# Preprocessing eye-tracking data

#### ⚠️ Before you start, download the two dataset definition files `gctg.yaml` and `gctg-clean.yaml` from Moodle and put them in the root directory of this repository. ⚠️

> Please don't upload/push/publish these files elsewhere, as the dataset is confidential.

---

This notebook will cover:

1. [Levels of preprocessing](#1-levels-of-preprocessing)
2. [Inspecting and visualizing data](#2-inspecting-and-visualizing-data)
3. [Cleaning up data](#3-cleaning-up-data)
4. [Detecting events](#4-detecting-events)
5. [Mapping fixations to AOIs](#5-mapping-fixations-to-aois)
6. [Calculating reading measures](#6-calculating-reading-measures)

We will make use of the Python library [pymovements](https://pymovements.readthedocs.io/).

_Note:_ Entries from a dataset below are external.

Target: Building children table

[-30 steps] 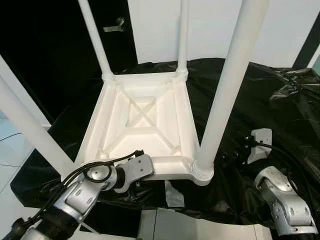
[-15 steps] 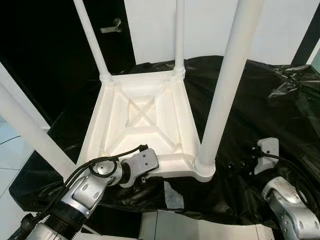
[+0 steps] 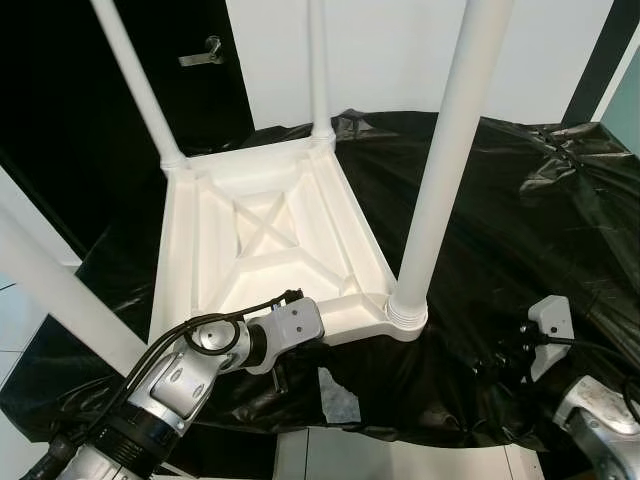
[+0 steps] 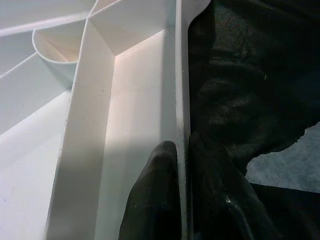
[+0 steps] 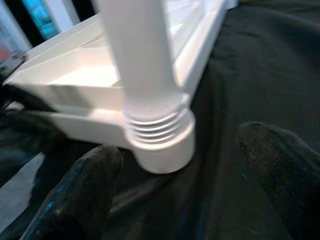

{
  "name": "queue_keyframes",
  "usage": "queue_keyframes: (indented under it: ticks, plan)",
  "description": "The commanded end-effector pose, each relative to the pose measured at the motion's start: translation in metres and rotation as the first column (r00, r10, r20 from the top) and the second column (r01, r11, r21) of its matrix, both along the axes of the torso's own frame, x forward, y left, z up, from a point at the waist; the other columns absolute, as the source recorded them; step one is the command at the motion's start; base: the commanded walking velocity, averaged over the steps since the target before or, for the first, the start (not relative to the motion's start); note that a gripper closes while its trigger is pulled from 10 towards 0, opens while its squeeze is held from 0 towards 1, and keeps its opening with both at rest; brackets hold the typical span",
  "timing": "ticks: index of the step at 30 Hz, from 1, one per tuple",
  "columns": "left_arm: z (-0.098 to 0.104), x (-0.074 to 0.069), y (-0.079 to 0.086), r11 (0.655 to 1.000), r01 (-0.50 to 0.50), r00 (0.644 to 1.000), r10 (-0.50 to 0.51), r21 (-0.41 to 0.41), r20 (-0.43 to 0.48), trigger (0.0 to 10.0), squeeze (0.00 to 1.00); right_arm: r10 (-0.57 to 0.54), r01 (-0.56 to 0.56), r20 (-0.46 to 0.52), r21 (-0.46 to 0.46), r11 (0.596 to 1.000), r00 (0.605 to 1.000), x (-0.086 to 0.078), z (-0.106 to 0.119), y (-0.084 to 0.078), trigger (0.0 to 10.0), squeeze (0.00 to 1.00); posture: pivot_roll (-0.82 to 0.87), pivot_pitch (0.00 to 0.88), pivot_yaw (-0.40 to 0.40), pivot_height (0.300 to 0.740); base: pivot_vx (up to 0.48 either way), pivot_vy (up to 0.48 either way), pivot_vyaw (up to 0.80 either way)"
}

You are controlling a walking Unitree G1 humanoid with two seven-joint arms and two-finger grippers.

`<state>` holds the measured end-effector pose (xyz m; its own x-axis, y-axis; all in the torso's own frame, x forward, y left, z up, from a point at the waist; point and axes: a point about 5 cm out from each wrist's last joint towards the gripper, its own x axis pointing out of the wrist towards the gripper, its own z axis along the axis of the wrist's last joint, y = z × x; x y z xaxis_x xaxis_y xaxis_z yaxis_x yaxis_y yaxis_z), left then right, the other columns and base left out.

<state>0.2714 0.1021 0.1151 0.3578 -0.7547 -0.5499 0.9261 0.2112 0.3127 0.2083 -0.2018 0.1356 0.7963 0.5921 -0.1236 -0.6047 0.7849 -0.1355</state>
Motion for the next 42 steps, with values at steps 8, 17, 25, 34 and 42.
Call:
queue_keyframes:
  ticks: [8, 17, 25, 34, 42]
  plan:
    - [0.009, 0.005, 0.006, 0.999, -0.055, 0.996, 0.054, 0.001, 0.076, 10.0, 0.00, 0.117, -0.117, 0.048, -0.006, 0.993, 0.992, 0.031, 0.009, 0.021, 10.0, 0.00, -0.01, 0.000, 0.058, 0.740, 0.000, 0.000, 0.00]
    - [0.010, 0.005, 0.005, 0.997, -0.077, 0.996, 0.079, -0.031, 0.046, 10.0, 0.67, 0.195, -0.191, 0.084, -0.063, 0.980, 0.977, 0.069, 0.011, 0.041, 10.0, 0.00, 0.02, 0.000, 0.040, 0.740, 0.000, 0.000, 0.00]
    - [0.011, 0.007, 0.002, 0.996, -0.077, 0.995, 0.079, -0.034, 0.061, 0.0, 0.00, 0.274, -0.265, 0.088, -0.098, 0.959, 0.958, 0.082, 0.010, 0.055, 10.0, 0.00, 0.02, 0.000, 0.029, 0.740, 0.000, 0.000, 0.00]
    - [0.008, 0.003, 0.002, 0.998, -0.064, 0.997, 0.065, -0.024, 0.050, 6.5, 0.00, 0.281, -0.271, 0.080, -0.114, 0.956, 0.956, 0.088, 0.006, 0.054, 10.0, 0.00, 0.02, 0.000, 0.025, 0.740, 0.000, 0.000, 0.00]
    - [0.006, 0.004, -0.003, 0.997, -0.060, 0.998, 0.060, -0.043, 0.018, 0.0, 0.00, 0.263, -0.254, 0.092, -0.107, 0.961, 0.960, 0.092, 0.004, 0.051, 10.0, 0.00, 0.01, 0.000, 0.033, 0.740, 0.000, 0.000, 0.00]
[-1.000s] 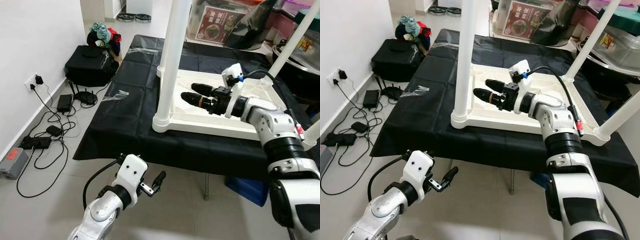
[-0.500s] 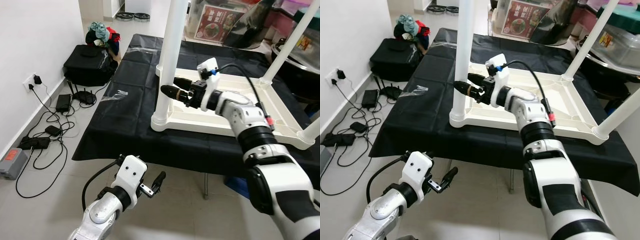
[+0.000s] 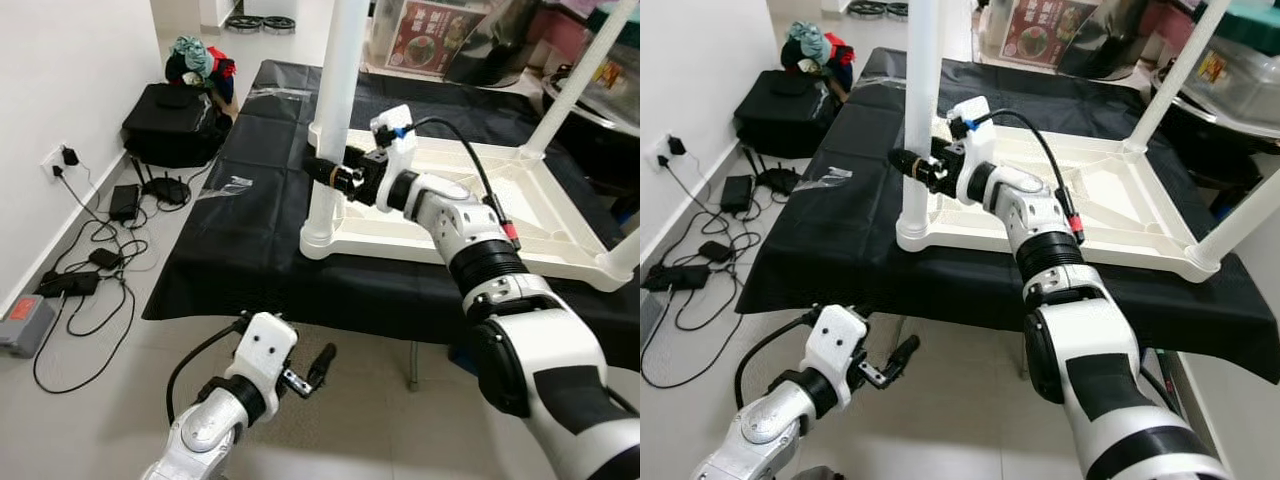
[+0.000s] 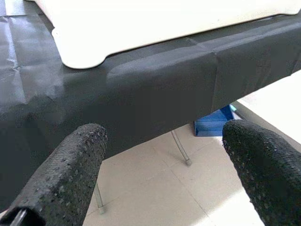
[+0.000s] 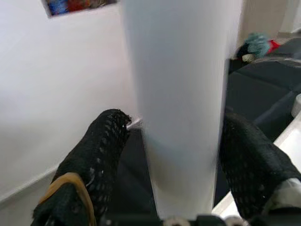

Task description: Building children table

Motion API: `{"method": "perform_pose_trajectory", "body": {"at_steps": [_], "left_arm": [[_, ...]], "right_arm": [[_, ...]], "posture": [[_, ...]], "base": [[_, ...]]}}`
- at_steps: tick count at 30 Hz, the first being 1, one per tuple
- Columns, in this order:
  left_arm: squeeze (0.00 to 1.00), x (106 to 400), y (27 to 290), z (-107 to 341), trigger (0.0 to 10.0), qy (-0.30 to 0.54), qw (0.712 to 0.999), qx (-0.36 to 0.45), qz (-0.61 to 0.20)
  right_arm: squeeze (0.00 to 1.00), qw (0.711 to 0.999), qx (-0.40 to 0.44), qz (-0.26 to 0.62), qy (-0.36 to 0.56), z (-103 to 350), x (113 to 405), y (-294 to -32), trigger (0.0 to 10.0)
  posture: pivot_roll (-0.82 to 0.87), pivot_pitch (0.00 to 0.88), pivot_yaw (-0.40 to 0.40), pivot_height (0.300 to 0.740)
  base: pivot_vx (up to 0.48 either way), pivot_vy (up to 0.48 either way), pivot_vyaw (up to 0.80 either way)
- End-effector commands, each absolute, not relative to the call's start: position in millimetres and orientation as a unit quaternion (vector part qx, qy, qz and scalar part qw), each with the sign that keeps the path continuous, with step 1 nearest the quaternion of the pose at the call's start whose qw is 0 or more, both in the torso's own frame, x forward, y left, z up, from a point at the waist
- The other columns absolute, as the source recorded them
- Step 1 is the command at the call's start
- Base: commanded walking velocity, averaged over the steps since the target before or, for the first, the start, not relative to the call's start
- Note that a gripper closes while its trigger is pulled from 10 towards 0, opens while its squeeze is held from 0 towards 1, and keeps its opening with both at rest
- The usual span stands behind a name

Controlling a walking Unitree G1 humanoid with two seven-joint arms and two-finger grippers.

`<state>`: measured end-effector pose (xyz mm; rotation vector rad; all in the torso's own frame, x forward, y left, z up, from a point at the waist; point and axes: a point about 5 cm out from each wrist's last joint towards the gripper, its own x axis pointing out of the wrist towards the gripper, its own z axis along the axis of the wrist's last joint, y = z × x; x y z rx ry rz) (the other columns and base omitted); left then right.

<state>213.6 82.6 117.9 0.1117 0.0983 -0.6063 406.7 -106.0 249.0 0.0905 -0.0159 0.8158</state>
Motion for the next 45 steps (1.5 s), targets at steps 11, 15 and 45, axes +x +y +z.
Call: {"method": "perform_pose_trajectory", "body": {"at_steps": [11, 15, 45], "left_arm": [[0.0, 203.6, 77.7, 120.2, 10.0, 0.055, 0.951, 0.049, -0.3], [0.0, 204.5, 77.5, 119.8, 10.0, 0.056, 0.951, 0.049, -0.3], [0.0, 219.4, 81.1, 117.0, 10.0, 0.05, 0.948, 0.076, -0.306]], "right_arm": [[0.0, 0.929, 0.097, 0.356, -0.015, 248.9, 411.4, -82.6, 0.0], [0.0, 0.932, 0.096, 0.349, -0.014, 247.8, 411.9, -83.7, 0.0], [0.0, 0.968, 0.08, -0.237, 0.003, 211.7, 386.3, -181.5, 0.0]], "posture": [[0.18, 0.128, -0.149, 0.74], [0.18, 0.123, -0.149, 0.74], [0.16, 0.077, -0.106, 0.74]], "base": [[0.0, 0.0, 0.0], [0.0, 0.0, 0.0], [0.0, 0.0, 0.0]]}}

> **NOTE:** pymovements is still relatively young and under active development. Some features may be missing or buggy. You can get support during the seminar sessions and on the Moodle forum. If you notice any bugs or think that something could be improved in the library, don't hesitate to open an issue [on GitHub](https://github.com/aeye-lab/pymovements/issues).

In [None]:
%pip install pymovements

## 1. Levels of preprocessing

Generally, there are three levels of preprocessing eye-tracking-while-reading data:

- **Raw data:** Eye movement data as it is recorded by the eye tracker -- usually between 500 and 2000 samples per second. Each samples include X/Y gaze coordinates and possibly other measurements like pupil size.
- **Event data:** Automatically detected events like fixations and saccades. Each event has an onset and offset time; in combination with the raw data, properties like fixation duration, saccade amplitude, or maximum velocity can be calculated.
- **Reading measures:** Scalar measures like first fixation duration, first-pass gaze duration, and skip rate, calculated for each area of interest (e.g., for each word).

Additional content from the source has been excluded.